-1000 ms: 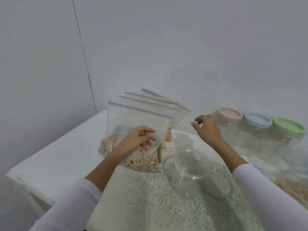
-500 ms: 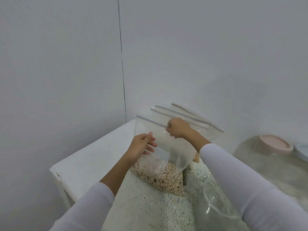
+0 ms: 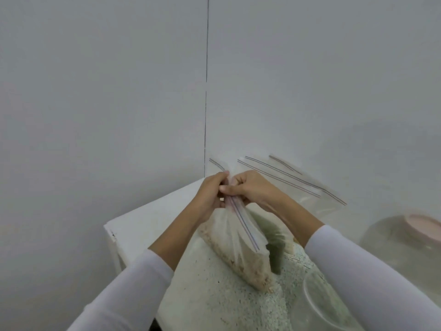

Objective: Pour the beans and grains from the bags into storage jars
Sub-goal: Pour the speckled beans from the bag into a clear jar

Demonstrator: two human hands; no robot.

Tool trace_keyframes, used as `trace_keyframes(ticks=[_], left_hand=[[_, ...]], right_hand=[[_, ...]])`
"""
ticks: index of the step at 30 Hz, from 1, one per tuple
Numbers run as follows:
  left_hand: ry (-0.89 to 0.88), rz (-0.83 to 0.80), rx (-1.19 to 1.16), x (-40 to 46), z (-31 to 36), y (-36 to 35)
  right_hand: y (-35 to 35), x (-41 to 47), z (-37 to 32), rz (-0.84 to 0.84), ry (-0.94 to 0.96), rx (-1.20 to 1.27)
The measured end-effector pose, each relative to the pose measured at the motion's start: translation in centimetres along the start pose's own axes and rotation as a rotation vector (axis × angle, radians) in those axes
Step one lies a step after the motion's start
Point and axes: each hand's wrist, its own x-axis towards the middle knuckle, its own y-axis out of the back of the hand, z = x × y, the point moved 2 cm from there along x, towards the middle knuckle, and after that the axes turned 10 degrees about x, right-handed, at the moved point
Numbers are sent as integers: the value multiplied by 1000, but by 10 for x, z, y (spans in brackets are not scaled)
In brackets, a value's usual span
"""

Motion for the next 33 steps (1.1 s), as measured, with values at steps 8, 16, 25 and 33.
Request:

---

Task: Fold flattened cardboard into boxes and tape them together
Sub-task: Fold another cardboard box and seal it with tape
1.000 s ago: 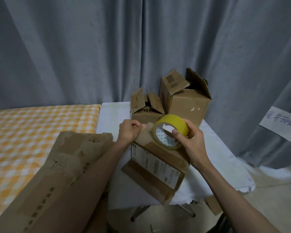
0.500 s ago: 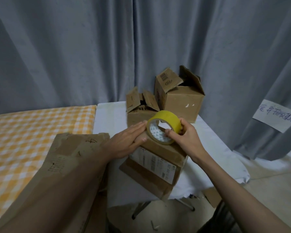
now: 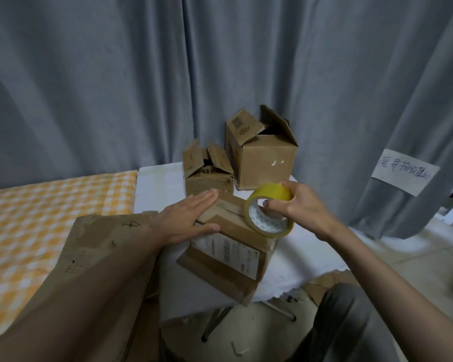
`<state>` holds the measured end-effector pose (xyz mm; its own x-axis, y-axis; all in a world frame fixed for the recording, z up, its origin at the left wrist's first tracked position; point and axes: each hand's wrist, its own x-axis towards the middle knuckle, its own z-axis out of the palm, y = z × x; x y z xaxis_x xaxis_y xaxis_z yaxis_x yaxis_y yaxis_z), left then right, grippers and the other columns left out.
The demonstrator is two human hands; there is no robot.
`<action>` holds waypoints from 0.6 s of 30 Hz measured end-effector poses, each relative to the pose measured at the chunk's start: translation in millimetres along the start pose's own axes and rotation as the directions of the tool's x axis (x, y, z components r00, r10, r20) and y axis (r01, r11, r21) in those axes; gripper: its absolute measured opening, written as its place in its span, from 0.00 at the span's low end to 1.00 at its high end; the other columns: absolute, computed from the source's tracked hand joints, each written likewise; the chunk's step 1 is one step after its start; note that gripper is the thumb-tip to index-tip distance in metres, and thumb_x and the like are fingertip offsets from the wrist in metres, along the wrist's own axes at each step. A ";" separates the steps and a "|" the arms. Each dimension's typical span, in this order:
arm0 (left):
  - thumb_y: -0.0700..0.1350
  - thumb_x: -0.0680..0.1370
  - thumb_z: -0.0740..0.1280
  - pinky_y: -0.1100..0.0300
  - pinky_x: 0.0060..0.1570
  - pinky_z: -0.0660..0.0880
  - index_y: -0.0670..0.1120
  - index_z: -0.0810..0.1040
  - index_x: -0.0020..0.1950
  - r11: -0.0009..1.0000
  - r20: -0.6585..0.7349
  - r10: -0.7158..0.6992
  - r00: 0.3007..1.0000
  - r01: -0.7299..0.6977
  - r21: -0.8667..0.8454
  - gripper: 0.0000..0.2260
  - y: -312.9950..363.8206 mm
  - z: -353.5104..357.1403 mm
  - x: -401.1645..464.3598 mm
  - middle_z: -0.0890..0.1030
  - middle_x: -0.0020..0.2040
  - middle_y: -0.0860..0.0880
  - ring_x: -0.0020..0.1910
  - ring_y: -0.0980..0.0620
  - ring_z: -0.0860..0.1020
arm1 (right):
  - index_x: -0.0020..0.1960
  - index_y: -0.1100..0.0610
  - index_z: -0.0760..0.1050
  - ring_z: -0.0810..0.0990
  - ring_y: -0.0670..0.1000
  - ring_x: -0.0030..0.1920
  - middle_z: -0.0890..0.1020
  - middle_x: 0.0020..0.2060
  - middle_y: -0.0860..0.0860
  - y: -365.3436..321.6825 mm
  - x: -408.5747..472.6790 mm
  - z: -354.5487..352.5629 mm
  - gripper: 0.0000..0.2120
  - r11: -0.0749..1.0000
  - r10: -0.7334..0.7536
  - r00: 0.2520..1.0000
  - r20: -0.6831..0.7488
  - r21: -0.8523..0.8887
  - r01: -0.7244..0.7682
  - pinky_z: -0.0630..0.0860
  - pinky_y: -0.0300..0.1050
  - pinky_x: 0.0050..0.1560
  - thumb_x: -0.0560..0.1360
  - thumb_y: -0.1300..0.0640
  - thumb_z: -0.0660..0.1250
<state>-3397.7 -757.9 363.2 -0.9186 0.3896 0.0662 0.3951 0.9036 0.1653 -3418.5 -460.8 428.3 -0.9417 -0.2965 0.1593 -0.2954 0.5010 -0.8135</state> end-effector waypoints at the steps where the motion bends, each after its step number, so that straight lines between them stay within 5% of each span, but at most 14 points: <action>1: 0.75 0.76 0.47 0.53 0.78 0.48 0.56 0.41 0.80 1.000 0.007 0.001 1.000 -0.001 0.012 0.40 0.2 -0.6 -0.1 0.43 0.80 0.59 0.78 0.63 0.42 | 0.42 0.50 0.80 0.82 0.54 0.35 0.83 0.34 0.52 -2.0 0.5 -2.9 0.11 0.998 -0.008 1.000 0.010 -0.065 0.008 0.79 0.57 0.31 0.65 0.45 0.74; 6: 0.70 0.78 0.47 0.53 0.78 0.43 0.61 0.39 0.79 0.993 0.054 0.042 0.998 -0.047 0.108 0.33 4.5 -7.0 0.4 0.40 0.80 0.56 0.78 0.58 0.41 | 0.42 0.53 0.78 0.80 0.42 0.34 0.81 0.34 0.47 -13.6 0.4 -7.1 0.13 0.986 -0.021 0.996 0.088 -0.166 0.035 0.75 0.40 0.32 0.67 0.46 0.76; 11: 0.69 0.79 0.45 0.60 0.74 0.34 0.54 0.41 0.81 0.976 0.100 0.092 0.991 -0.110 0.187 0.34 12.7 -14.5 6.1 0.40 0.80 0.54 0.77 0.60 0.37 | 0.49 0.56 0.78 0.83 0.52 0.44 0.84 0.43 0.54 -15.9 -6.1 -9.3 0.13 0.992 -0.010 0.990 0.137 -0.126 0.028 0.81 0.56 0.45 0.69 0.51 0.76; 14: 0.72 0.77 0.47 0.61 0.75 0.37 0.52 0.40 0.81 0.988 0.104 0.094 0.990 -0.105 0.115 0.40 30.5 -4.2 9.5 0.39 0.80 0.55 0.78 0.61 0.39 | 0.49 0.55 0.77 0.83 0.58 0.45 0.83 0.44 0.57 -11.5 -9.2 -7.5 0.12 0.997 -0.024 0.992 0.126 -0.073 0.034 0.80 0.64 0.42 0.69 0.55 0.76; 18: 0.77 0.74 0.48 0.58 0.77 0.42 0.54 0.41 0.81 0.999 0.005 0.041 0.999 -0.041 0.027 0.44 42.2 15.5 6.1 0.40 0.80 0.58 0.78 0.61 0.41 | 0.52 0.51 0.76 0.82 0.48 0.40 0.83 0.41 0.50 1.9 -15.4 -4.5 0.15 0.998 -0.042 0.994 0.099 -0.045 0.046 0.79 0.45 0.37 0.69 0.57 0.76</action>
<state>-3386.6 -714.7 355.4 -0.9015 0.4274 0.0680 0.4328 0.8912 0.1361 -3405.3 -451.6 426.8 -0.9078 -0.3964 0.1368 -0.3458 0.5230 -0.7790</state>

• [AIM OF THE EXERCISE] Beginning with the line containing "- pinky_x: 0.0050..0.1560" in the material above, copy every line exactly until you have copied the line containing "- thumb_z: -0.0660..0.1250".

• [COMPLETED TASK]
  - pinky_x: 0.0050..0.1560
  - thumb_x: -0.0560..0.1360
  - thumb_y: -0.1300..0.0640
  - thumb_z: -0.0660..0.1250

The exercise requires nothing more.